Падение иудейского государства. Эпоха Второго Храма от III века до н. э. до первой Иудейской войны — страница 42 из 85

За этой апологией иудейства идет одно историческое пророчество, в конце которого, проникнутом верою в пришествие Мессии, названы все языческие персидские цари, как подвластные Богом избранному народу. Под ними можно разуметь, однако, только парфян, и сообразно с этим приходится отнести возникновение приведенного отрывка к тому времени, когда парфянский народ был особенно близок к иудеям; это, однако, выходит уже за пределы излагаемого нами периода. Затем следуют отдельные прорицания, направленные против определенных стран и городов, в роде столь часто встречающихся у пророков грозных речей. В одной такой речи, обращенной против Египта, предсказывается конец его ко времени владычества седьмого царя, следовательно Птоломея Фискона; Газа изображается еще счастливым городом, и, следовательно, область его не была еще разорена Ионафаном; Азия платит дань Риму, и многие туземцы Азии – невольники в Италии. Вся пророческая угроза клонится лишь к тому, что это отношение между Азией и Римом станет некогда обратным.

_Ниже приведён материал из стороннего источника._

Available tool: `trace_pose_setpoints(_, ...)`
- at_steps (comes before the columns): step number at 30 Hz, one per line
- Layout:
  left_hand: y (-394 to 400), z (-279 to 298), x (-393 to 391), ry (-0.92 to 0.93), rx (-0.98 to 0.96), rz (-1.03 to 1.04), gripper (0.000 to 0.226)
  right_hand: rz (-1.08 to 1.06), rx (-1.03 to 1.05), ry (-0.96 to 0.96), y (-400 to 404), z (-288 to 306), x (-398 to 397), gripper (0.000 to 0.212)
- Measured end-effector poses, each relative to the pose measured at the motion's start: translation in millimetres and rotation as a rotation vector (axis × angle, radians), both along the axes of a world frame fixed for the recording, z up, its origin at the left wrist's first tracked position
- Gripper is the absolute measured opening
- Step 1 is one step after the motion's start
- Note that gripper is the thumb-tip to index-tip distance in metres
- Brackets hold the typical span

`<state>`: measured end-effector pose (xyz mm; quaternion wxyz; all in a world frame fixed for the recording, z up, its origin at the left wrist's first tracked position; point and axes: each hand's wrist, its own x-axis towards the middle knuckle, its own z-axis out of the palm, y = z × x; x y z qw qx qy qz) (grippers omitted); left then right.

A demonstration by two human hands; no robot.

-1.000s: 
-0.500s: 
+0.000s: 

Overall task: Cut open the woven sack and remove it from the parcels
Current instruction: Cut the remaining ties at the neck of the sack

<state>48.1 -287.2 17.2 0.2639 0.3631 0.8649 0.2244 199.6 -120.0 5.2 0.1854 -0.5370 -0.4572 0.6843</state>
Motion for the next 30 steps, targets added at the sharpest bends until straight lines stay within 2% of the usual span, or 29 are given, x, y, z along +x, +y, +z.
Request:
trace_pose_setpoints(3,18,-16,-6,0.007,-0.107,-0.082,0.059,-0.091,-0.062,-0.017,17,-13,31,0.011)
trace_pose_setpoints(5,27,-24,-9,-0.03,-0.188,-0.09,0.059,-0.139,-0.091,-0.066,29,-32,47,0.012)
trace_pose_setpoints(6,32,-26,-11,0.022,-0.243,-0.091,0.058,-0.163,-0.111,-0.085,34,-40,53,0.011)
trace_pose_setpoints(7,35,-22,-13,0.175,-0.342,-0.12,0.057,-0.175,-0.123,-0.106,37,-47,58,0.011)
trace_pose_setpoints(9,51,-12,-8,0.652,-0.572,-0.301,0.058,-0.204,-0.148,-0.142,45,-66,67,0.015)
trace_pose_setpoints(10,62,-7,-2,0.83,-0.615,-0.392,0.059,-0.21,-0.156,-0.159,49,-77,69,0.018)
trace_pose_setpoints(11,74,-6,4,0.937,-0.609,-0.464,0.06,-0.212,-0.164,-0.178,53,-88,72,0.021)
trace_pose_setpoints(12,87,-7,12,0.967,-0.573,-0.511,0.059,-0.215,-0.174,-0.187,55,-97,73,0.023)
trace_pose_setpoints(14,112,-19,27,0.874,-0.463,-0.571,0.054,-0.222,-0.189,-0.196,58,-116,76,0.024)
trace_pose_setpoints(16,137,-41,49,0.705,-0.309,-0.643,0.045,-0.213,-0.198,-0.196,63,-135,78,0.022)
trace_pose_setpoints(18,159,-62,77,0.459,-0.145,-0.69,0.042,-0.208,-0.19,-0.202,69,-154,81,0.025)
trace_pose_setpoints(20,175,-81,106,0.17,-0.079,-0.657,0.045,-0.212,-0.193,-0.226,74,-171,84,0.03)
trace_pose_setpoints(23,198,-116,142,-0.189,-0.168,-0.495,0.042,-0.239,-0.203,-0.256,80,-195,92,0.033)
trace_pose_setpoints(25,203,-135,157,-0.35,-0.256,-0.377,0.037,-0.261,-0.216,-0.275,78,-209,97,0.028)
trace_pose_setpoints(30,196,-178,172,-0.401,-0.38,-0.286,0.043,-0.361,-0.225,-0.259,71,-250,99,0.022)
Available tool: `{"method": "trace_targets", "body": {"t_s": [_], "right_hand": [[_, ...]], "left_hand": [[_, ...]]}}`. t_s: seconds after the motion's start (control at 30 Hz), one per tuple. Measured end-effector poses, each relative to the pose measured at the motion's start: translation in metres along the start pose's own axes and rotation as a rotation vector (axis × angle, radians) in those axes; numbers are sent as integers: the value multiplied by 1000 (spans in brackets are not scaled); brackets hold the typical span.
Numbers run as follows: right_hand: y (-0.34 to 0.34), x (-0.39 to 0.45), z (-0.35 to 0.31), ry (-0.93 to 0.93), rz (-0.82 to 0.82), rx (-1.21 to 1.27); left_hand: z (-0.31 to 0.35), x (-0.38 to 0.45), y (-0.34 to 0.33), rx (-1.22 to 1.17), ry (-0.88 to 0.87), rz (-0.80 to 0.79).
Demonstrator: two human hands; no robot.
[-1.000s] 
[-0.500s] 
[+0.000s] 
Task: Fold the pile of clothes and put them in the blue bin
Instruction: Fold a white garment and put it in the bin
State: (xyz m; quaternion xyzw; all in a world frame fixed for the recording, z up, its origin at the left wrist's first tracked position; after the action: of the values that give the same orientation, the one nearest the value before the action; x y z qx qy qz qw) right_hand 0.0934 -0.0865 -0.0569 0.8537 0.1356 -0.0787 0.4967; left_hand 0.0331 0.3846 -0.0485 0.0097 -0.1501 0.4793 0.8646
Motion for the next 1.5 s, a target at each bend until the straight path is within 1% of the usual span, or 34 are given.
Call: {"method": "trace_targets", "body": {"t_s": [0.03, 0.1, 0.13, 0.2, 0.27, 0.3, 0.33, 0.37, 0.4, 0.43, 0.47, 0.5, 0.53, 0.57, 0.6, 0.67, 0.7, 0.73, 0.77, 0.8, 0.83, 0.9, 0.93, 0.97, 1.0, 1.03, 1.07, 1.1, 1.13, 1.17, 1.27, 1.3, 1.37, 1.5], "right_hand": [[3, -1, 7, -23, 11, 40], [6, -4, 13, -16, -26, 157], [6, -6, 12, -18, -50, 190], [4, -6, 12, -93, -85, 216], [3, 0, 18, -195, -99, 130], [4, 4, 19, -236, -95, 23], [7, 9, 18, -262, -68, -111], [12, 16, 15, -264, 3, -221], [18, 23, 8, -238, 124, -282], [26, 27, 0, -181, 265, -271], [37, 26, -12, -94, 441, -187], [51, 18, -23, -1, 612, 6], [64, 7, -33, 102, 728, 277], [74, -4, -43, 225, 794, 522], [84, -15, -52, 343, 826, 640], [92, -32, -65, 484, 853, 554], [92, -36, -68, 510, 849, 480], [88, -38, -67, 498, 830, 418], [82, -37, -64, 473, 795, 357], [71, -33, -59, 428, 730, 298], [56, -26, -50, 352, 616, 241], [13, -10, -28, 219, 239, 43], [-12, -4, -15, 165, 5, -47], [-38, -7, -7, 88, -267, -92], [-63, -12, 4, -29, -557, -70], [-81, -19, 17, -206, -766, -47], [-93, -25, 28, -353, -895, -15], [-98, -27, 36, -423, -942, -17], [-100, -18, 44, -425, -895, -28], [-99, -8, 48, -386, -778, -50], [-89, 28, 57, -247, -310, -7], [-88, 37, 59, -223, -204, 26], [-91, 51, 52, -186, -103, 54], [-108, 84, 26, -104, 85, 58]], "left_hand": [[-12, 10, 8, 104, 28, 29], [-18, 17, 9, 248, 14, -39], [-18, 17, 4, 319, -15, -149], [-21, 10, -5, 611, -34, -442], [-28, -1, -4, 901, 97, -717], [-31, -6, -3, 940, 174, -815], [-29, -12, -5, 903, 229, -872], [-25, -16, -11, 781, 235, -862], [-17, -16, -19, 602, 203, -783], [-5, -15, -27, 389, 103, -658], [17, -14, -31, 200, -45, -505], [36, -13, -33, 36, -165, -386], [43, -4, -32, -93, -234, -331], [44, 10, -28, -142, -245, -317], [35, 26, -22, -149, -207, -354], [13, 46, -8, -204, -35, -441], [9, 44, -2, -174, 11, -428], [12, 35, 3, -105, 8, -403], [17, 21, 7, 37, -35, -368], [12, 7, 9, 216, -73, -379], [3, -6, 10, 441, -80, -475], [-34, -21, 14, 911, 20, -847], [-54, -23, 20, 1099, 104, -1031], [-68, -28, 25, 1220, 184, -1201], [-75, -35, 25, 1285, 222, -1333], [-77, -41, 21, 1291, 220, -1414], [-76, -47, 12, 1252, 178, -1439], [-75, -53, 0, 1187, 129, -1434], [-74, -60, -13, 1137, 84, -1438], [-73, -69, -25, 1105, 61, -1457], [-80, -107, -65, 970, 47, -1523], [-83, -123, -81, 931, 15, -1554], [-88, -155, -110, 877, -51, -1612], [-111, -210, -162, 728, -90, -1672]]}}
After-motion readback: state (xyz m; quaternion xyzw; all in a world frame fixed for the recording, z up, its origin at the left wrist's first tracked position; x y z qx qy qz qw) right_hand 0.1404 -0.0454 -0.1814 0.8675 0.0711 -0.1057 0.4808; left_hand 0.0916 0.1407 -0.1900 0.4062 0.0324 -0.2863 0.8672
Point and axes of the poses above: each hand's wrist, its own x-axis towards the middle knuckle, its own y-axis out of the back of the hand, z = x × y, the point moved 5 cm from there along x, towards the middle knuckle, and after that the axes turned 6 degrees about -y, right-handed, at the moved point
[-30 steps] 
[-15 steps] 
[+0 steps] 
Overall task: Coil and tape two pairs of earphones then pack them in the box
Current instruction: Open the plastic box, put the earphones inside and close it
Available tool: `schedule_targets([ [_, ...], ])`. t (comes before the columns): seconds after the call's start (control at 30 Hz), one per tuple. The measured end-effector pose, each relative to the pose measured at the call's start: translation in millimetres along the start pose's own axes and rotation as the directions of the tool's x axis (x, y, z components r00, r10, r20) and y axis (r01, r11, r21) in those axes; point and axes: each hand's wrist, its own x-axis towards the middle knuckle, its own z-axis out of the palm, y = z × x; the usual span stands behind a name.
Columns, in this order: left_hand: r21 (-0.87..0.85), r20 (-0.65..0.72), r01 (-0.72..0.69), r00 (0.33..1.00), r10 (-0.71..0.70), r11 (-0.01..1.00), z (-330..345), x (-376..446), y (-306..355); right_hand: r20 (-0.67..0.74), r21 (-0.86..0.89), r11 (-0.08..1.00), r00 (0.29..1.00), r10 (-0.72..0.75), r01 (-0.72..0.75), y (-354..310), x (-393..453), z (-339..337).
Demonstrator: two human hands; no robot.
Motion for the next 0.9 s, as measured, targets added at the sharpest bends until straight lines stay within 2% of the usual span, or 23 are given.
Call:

Затем следуют отрывки из других угрожающих речей, которые в одном случае принимают даже форму апокалиптической загадки. В таинственных намеках здесь излагается, по-видимому, вся история споров из-за престола, происходивших в доме Селевкидов, начиная с Антиоха IV до Трифона. Так что и этот отрывок написан, по-видимому, в первый период правления Асмонея Симона. На это указывает также следующее сейчас же упоминание о разрушении Карфагена и Коринфа, как известно, завоеванных римлянами в 146 г. до P. X. Наконец, ко всему этому примыкает отрывистая увещательная речь к Элладе, под которой, очевидно, разумеется, весь македонско-греческий мир. Ей предвещаются всяческие несчастия, особенно в войнах; главным образом здесь идет, по-видимому, речь о порабощении его Римом. Но при Птоломее Фисконe один из азиатских царей разрушит египетское царство, после чего наступит царство Мессии; Эллада познает всю нелепость более чем тысячелетнего поклонения человеческим образам, приносит жертву на великом алтаре в Иерусалиме и решается жить согласно Законам Великого Бога. Между прочим, здесь попадается также обычное со времен Иезекииля представление, что после того, как Мессия – грядущий с Востока царь, водворит мир среди царств народов и доведет свой собственный народ до высшего благополучия и счастья, тогда все народы из зависти двинутся в поход против вновь нарождающегося царства. Но Бог путем страшного истребления у ворот Иерусалима сокрушает самонадеянность врагов; для народа Божьего настанет затем продолжительный мир, а отдаленные страны видят необходимость отправлять в Иерусалим посольства, чтобы заявить о своей покорности и заимствовать иудейский Закон. Эти прорицания показывают, что в асмонейскую эпоху пророки в Израиле так же мало отсутствовали, как и во всякое другое время, и что с возрождением их государства при Симоне, иудеи преисполнились самых светлых надежд на будущее.

Замечательно, однако, что все эти пророчества обращены не столько к иудейскому народу, сколько к греческому миру. Большие отрывки непосредственно продиктованы желанием сделать ясною для самих язычников всю нелепость их верований и весь глубокий смысл монотеистического учения.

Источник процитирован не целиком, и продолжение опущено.